Os restos mortais de Gregory foram escavados em 2013 na Ilha King William, cerca de 50 milhas ao sul do local onde os navios estavam abandonados. Ele provavelmente morreu um mês depois de deixar os navios, disse Stenton – uma viagem que “não foi necessariamente uma viagem agradável em qualquer sentido da palavra”. Gregory tinha entre 43 e 47 anos quando morreu.
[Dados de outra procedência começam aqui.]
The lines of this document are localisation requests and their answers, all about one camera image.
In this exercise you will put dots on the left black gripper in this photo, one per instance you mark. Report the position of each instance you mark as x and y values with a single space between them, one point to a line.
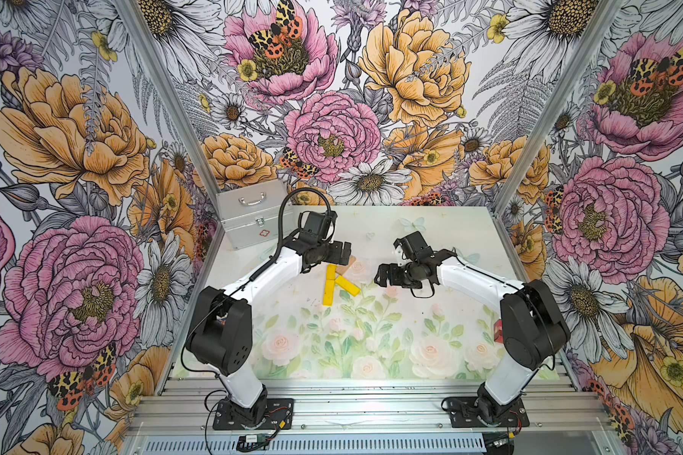
336 255

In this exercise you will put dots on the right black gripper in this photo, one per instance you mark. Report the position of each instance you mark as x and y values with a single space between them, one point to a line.
382 272

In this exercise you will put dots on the natural wooden block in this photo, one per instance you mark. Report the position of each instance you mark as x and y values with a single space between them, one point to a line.
350 262

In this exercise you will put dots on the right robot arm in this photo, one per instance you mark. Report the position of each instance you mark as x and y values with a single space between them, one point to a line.
533 327

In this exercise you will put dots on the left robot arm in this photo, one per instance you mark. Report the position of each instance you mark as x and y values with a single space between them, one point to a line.
221 334

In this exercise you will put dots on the silver metal case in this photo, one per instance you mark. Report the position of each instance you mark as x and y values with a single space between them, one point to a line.
249 215

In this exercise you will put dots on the red bandage box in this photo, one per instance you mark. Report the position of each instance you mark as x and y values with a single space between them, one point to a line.
498 332

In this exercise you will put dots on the small green circuit board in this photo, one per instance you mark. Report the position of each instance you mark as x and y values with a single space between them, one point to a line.
251 442

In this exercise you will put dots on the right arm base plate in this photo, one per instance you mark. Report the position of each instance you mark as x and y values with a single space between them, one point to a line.
480 412

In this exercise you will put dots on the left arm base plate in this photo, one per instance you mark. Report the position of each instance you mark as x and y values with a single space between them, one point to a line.
267 414

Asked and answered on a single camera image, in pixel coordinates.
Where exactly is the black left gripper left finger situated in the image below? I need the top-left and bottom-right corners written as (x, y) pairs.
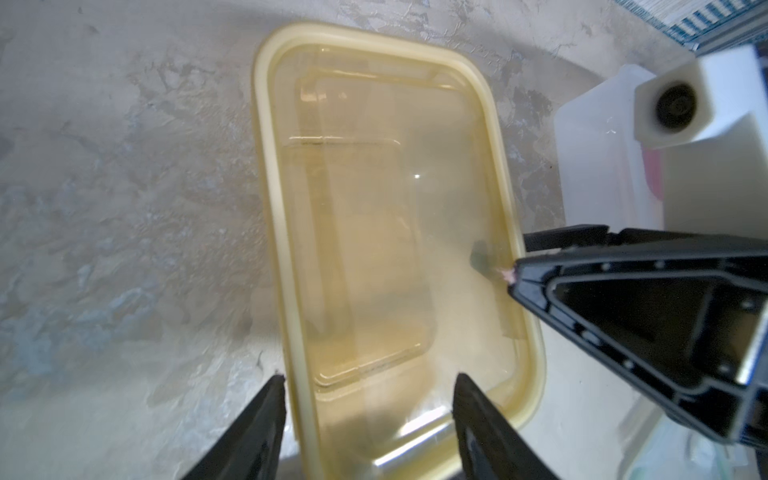
top-left (184, 374), bottom-right (287, 480)

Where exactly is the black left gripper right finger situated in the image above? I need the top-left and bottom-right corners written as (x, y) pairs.
top-left (452, 373), bottom-right (557, 480)

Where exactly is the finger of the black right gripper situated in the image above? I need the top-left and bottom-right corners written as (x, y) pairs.
top-left (523, 224), bottom-right (610, 252)
top-left (509, 232), bottom-right (767, 446)

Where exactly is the yellow lunch box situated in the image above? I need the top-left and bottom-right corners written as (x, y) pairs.
top-left (252, 23), bottom-right (546, 479)

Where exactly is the clear lid green rim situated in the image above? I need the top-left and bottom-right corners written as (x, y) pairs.
top-left (617, 397), bottom-right (760, 480)

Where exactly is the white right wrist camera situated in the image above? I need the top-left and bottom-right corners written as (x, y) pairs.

O Dr. Stenton disse que foi um alívio finalmente colocar um nome para um dos marinheiros – e um rosto, já que os pesquisadores foram capazes de criar uma reconstrução facial de como Gregory pode ter se parecido – porque os detalhes sobre a expedição “permaneceram indefinidos por , você sabe, 175 anos. ”
Nos últimos oito anos, disse Stenton, os pesquisadores da equipe estavam “muito esperançosos” de que seriam capazes de comparar uma amostra de um descendente vivo a um marinheiro a partir do DNA coletado de restos mortais. As primeiras 16 amostras que receberam não produziram uma correspondência, tornando a dupla de Gregory “muito gratificante”, disse ele.
Embora a identificação não tenha mudado a narrativa da expedição, o Dr. Stenton disse que “quanto mais indivíduos pudermos identificar, pode haver alguma informação útil que pode surgir para nos ajudar a entender melhor” o que aconteceu com os exploradores.
Ele disse que estava grato pelas famílias que enviaram DNA, fossem combinadas ou não, acrescentando que estava satisfeito por poder fornecer à família de Gregory detalhes sobre os anos finais do marinheiro. Ele informou que Gregório não estava sozinho quando morreu, pois os restos mortais de dois outros marinheiros foram encontrados no mesmo local.
“Há uma sensação estranha sobre tudo isso”, disse Gregory, “mas no final do dia, acho que é o encerramento.”